Ok, so it is official. Hell must have finally frozen over, because I have been sucked into the world that is blogging. I suppose this is not the end of the world, however... at least I hope that it is not, but should it be, my apologies to all for providing the catalyst which will bring about the apocalypse.
So what is it that I am doing with this, when I had been so very adament to avoid falling into the world that so many in my generation have become victim to? Well, truth be told, I think I need a place where I can put down my thoughts, which will hopefully spark some discussion... and if no discussion is sparked, then at least I have shared a piece of my mind out there in the big somewhere (wherever our thoughts go when they are put onto the world-wide web). My intention is to remain at least semi-anonymous, and all names shall be changed to protect the innocent. This will be a place for me to dig through my thoughts on whatever topic I so choose, be it religion, questions of theology, ponderings over scriptural texts (and sermon preparations!), politics, local happenings, world-wide news, sports, art, music.... you get the idea.
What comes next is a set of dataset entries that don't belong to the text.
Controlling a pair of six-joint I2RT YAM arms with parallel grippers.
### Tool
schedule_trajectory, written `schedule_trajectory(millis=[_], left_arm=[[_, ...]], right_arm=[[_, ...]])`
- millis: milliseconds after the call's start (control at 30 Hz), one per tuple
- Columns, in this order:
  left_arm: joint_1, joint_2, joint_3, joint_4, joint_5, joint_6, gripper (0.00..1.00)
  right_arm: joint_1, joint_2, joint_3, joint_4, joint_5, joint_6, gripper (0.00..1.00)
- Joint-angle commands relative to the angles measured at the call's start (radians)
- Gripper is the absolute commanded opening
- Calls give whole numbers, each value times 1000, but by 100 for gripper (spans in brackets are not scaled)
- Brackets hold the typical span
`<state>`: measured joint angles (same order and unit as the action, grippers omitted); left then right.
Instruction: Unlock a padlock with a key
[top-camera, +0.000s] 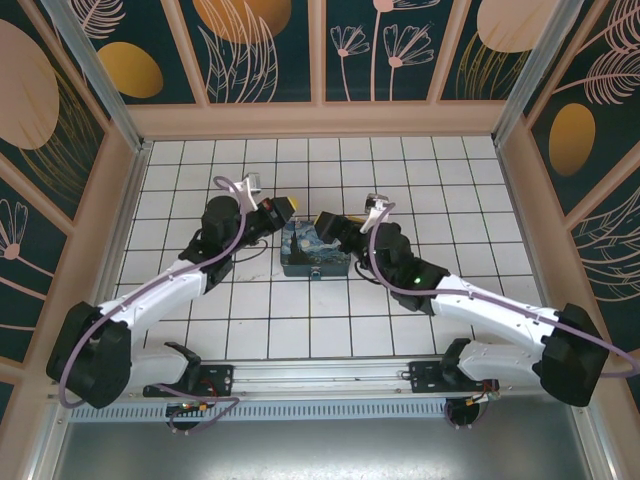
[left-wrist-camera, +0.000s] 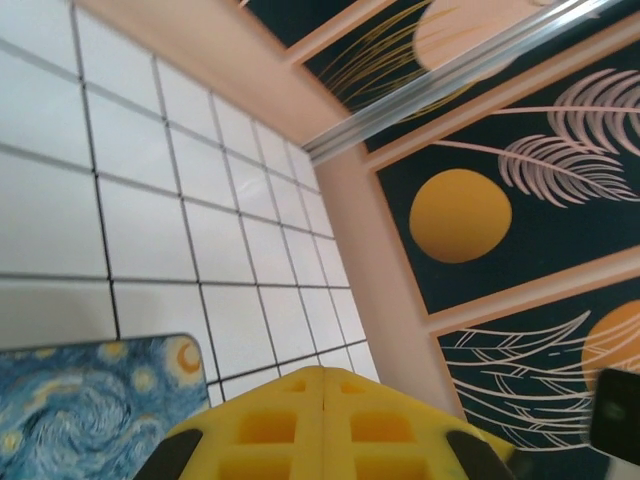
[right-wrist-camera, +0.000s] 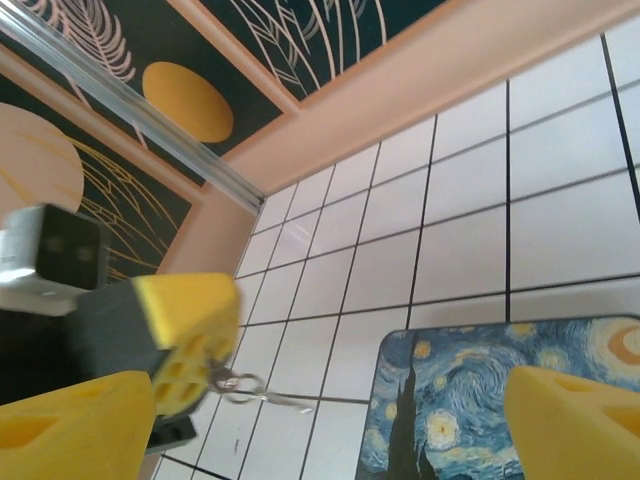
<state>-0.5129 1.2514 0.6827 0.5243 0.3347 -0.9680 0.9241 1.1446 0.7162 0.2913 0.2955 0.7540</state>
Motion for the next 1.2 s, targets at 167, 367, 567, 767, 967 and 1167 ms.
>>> schedule_trajectory(millis=[167, 367, 567, 767, 967, 1167], left_arm=[[-3, -61, -131, 382, -35, 47, 0], [-4, -46, -200, 586, -74, -48, 0], [-4, -8, -208, 698, -46, -93, 0], [-5, 14, -185, 741, -1, -103, 0], [-5, 23, -159, 753, 27, -95, 0], [-5, 35, -145, 758, 36, -89, 0]], right_arm=[[-122, 15, -235, 620, -296, 278, 75], [-128, 104, -210, 811, -368, 372, 68], [-125, 219, -119, 917, -419, 451, 68], [-114, 314, -32, 954, -456, 474, 67], [-94, 392, 17, 979, -475, 491, 63], [-82, 460, 44, 1039, -499, 520, 57]])
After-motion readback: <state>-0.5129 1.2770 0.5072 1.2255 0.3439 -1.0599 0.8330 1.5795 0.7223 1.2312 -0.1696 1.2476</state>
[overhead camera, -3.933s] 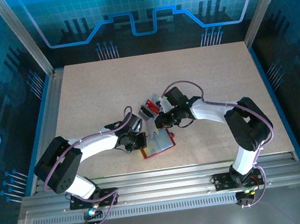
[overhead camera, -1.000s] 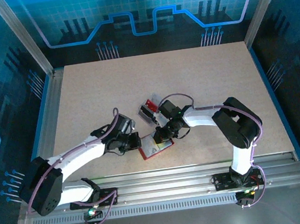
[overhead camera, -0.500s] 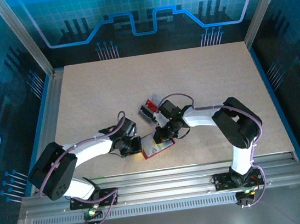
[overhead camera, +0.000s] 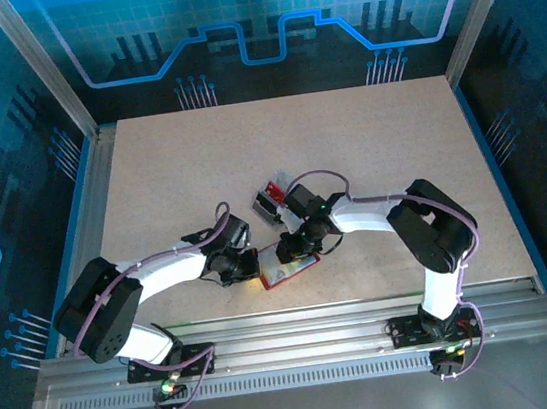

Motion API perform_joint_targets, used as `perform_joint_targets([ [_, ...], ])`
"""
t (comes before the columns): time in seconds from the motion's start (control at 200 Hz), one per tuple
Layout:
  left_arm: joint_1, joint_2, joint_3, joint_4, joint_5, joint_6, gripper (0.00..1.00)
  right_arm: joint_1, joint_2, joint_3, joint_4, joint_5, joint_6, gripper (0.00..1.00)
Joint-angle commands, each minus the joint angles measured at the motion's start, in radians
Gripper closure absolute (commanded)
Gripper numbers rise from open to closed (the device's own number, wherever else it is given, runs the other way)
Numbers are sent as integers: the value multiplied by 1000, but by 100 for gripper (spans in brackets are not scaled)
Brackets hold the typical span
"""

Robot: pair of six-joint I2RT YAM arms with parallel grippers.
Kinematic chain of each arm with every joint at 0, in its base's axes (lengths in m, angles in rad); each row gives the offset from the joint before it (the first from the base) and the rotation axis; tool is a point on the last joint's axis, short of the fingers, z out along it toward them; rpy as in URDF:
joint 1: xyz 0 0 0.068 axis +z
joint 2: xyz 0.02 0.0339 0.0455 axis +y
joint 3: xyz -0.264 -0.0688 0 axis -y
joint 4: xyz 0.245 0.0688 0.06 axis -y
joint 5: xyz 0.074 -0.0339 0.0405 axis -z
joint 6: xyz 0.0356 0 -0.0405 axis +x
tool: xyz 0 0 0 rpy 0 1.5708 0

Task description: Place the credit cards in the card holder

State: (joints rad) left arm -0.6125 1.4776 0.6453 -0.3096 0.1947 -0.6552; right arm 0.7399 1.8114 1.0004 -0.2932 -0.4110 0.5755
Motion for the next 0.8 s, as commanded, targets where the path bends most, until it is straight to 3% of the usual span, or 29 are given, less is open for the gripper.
perform_joint_targets([
  [0.0,-26,58,-29,43,-29,-8,100,9,-57,30,-104,83,-26,74],
  [0.245,-26,64,-26,48,-34,-11,100,12,-120,100,-274,271,-114,69],
  [0.42,-25,66,-24,52,-33,-15,100,14,-32,218,-360,395,-194,78],
  [0.79,-26,49,-26,43,-38,-13,100,75,102,272,-381,508,-233,73],
])
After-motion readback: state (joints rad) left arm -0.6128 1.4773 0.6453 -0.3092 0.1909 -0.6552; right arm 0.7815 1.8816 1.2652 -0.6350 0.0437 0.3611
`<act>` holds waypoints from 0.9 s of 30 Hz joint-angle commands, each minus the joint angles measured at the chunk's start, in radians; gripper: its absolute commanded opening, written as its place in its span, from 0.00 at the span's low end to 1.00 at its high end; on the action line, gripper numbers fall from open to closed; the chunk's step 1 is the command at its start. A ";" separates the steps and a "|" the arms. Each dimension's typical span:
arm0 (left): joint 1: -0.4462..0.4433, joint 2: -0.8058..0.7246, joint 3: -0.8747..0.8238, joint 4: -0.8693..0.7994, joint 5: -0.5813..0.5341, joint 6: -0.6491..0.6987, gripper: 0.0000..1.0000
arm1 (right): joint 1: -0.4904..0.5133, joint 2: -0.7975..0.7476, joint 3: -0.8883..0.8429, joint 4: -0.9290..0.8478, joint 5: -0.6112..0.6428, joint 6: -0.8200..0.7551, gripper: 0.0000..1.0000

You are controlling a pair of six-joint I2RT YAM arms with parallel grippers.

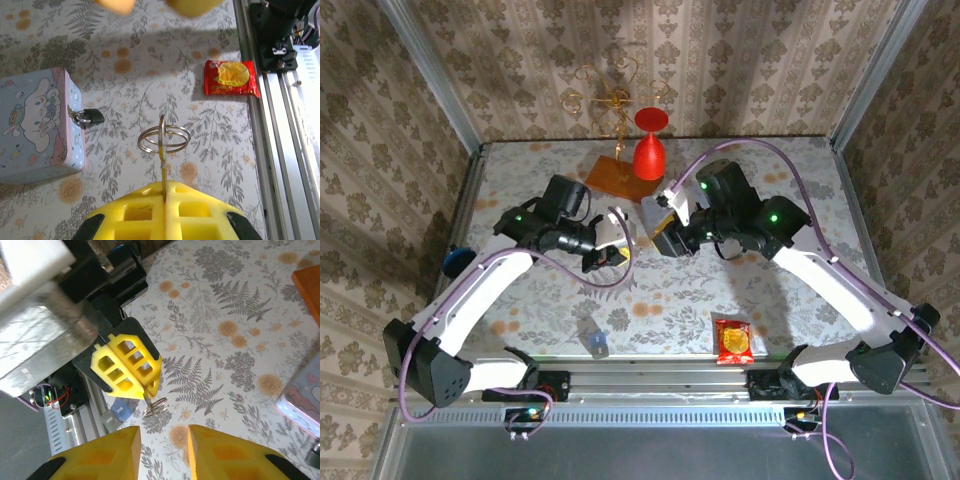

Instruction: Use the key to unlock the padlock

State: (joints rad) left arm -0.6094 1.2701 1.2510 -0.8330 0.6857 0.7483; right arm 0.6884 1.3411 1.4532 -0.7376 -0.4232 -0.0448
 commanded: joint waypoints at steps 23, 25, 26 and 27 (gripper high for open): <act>-0.050 -0.001 0.042 -0.076 -0.051 0.065 0.00 | 0.028 0.074 -0.145 0.219 -0.184 0.097 0.24; -0.050 -0.004 0.040 -0.072 -0.051 0.064 0.00 | 0.028 0.076 -0.145 0.219 -0.179 0.096 0.19; -0.049 -0.007 0.038 -0.068 -0.051 0.062 0.00 | 0.029 0.076 -0.145 0.218 -0.175 0.096 0.17; -0.050 -0.009 0.036 -0.065 -0.051 0.060 0.00 | 0.028 0.076 -0.143 0.217 -0.170 0.095 0.16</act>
State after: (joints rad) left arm -0.6540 1.2709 1.2835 -0.9077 0.6128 0.7902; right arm 0.7132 1.4082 1.3190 -0.5194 -0.5915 0.0528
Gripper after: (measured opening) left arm 0.064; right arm 0.166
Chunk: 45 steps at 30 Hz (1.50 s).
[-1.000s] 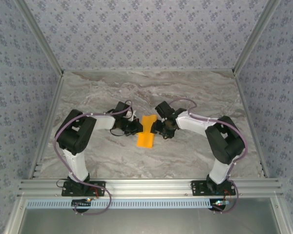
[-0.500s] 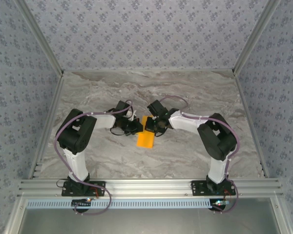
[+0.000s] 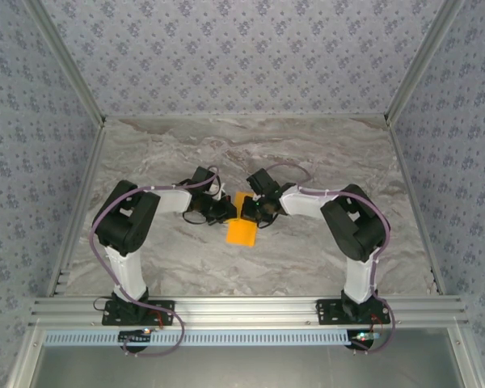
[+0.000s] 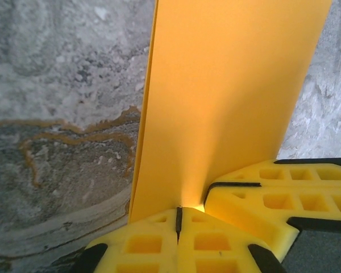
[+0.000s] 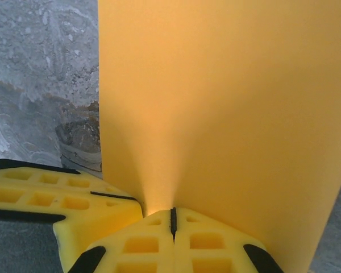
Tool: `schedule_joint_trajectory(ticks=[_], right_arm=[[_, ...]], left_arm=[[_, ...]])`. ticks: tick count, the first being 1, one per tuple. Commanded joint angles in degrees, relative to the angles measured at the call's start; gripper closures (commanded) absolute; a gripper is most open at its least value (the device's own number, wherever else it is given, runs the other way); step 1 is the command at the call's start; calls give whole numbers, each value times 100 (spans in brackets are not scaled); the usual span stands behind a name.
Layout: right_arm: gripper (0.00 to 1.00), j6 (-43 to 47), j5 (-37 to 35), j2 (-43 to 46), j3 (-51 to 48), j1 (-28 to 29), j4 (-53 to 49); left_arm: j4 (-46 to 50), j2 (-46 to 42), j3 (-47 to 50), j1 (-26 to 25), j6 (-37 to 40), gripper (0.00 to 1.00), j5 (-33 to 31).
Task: Fold a paper plane with a square sheet of paper (pick it up from the middle)
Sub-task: Fold the square sheet of paper in half at the center of the table.
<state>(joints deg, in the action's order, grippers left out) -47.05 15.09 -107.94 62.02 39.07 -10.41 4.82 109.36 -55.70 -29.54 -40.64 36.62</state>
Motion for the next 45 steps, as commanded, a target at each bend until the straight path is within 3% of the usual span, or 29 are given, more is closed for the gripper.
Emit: schedule_joint_trajectory(ticks=[1,8,14,20,25,36,40,45], right_arm=[[100,287,-98,137,-536,-239,-329],[100,457,82,806,-1513,-737,43],[100,520,63,1442,-1321,-698,137],[100,454,446,516,-449,-401,456],[100,350,720,-78,-319,-480,956],[100,593,477,525,-1472,-1492,1433],[100,661,539,759,-1269,-1324,1596],[100,756,867,305,-734,-717,1732]], left_arm=[[1214,731,483,-17,-179,100,-1537],[1173,771,688,53,-148,100,-1746],[1144,765,704,58,-79,100,-1676],[1153,814,691,61,-77,100,-1649],[1212,806,692,62,-14,100,-1669],[1223,886,796,66,36,100,-1702],[1188,913,798,71,6,100,-1659],[1205,923,763,70,6,100,-1665]])
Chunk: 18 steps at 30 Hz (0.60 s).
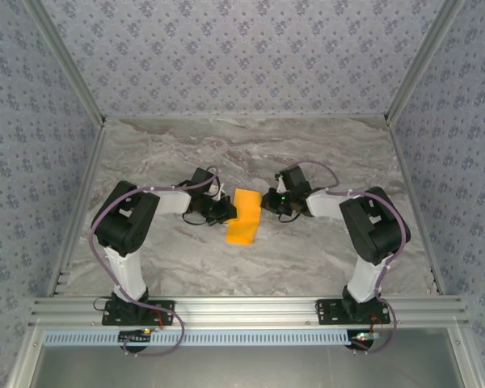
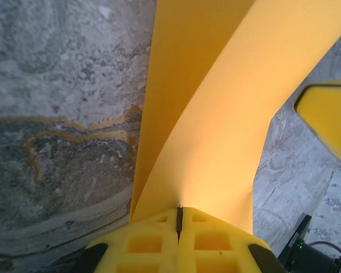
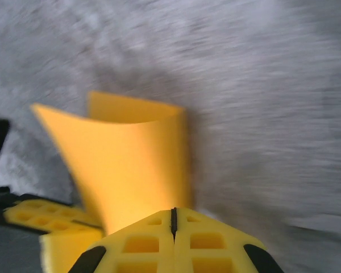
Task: Fold a paper plane with a square sheet of paper (pick it up from the middle)
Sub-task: Fold the square sheet of paper in half at the center of the table.
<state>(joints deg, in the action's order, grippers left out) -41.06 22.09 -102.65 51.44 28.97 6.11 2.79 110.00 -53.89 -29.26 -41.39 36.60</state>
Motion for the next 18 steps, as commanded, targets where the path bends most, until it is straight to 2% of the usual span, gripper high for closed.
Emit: schedule_joint_trajectory(ticks=[1,8,15,18], right_arm=[[100,127,202,-358,402,341,105],[100,-115,245,-933,519,109,399],[100,125,-192,-686,150,-815,483],[100,251,-205,-585,295,-870,254]], left_arm=[[1409,872,573,42,78,100,-1656],[1452,872,568,37,89,100,-1673],[1391,894,612,34,129,100,-1629],[1391,879,610,35,129,100,-1630]])
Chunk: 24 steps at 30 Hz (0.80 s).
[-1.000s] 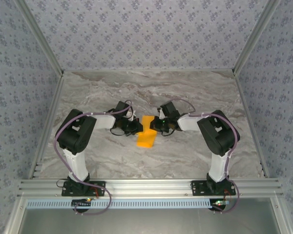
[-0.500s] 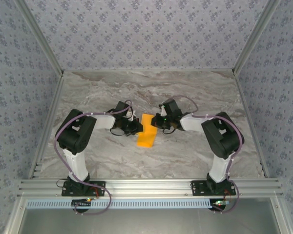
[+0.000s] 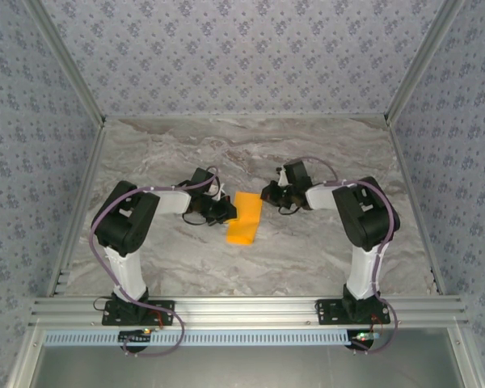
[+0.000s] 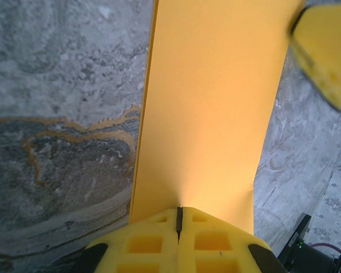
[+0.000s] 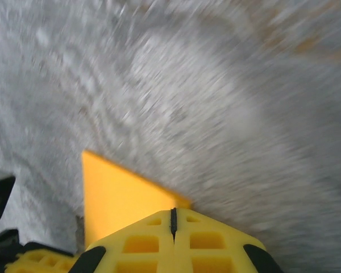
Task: Fold a paper plane with a square sheet of paper (pick it up from the middle)
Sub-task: Fold the square sheet of paper in half at the center of the table.
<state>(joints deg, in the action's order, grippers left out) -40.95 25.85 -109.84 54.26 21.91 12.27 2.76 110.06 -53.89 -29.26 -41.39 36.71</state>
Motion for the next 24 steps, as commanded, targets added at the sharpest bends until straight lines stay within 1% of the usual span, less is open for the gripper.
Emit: schedule_joint_trajectory(ticks=[1,4,7,10,13,16,18,21,24], right_arm=[[100,245,-557,212,23,-109,-373],[100,298,-543,472,54,216,-418],[100,222,-480,516,70,552,-420],[100,60,-394,333,79,758,-296],[100,-91,-276,-22,188,798,-269],[100,-227,-366,-205,228,683,-269],[100,-293,-508,-241,235,473,-263],[100,-278,-631,-298,252,-42,-234],[100,-290,-400,-265,298,-443,-187]], left_arm=[[1396,876,609,35,123,100,-1641],[1396,869,605,35,114,100,-1642],[1409,877,585,36,113,100,-1647],[1412,894,569,36,115,100,-1645],[1415,908,556,37,117,100,-1643],[1420,912,566,40,114,100,-1649],[1412,902,581,35,124,100,-1650],[1411,921,589,40,140,100,-1649],[1381,905,621,34,141,100,-1657]])
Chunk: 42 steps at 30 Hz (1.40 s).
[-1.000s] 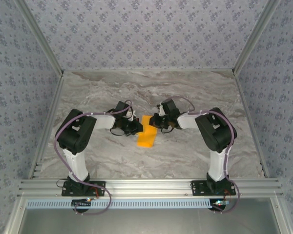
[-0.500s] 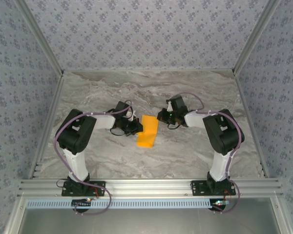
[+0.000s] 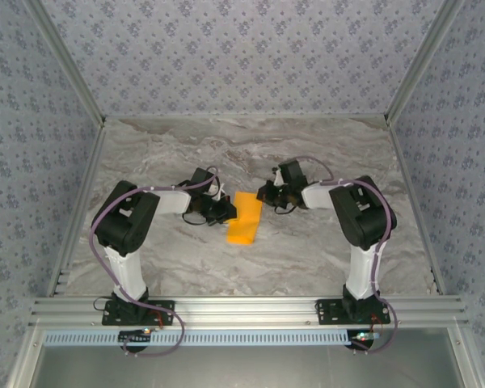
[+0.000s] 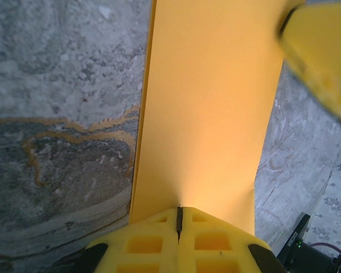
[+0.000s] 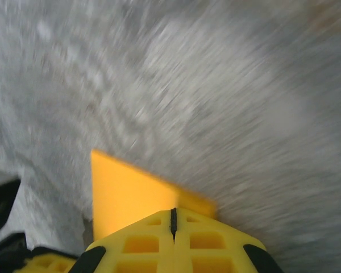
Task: Fold a paper plane with a square sheet of paper (pick it up from the middle)
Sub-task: Fold the square sheet of paper in half at the center of the table.
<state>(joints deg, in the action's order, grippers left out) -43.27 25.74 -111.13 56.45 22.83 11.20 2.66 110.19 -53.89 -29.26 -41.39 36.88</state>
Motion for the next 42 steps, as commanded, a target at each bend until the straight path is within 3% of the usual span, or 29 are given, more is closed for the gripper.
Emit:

So here it is... my first thoughts to be posted. I'm scheduled to preach this Sunday at my internship site. This will be the first sermon that I will be preaching here, and am finding myself stuck in a horrendous rut. I am simply not feeling inspired whatsoever by the scriptural lessons. It's not that they are interesting. I mean, c'mon! Jesus feeds more than 5000 people with only 5 small barley loves and 2 fish? With 12 baskets collected of leftovers? It's a miracle of abundance, that much is clear. And it's exciting to think that God provides such abundance in the face of our needs. The commentaries that I have looked provide some very interesting takes on the gospel. So it's not that I am not interested, and even excited by the good news we are given here. Rather, I am simply feeling uninspired with preaching it. I find that all too often my sermons come across as academic lectures, and people don't want to hear the Word spoken in such a way. They want to hear what it means to them. Yet, how do I speak to a people of such varied backgrounds? This is a semi-urban congregation, and in it we have those people who can easily afford to buy bread and eat in abundance, whenever they desire. At the same time, we also have members who struggle to make ends meet. How do I preach a word to them that God provides for our most basic, physical needs as well as our spiritual needs, when so many of them do not have their basic needs met? Alas, I am caught in that paradox of a Word of hope, over and against the world of reality... there is a terrible tension there, that I am struggling with approaching. And my solution to such a struggle? To procrastinate, in hopes that my desperation at midnight Saturday night will produce a fruitful and brilliant insight which I can carry to the people.
At any rate, there it is for now. I am sitting alone in the church, and finding that perhaps I had best go home to my apartment, sit on my deck with a glass of wine, and continue to ponder the words of the gospel, and ways in which I will take it to the people, the Holy Spirit willing.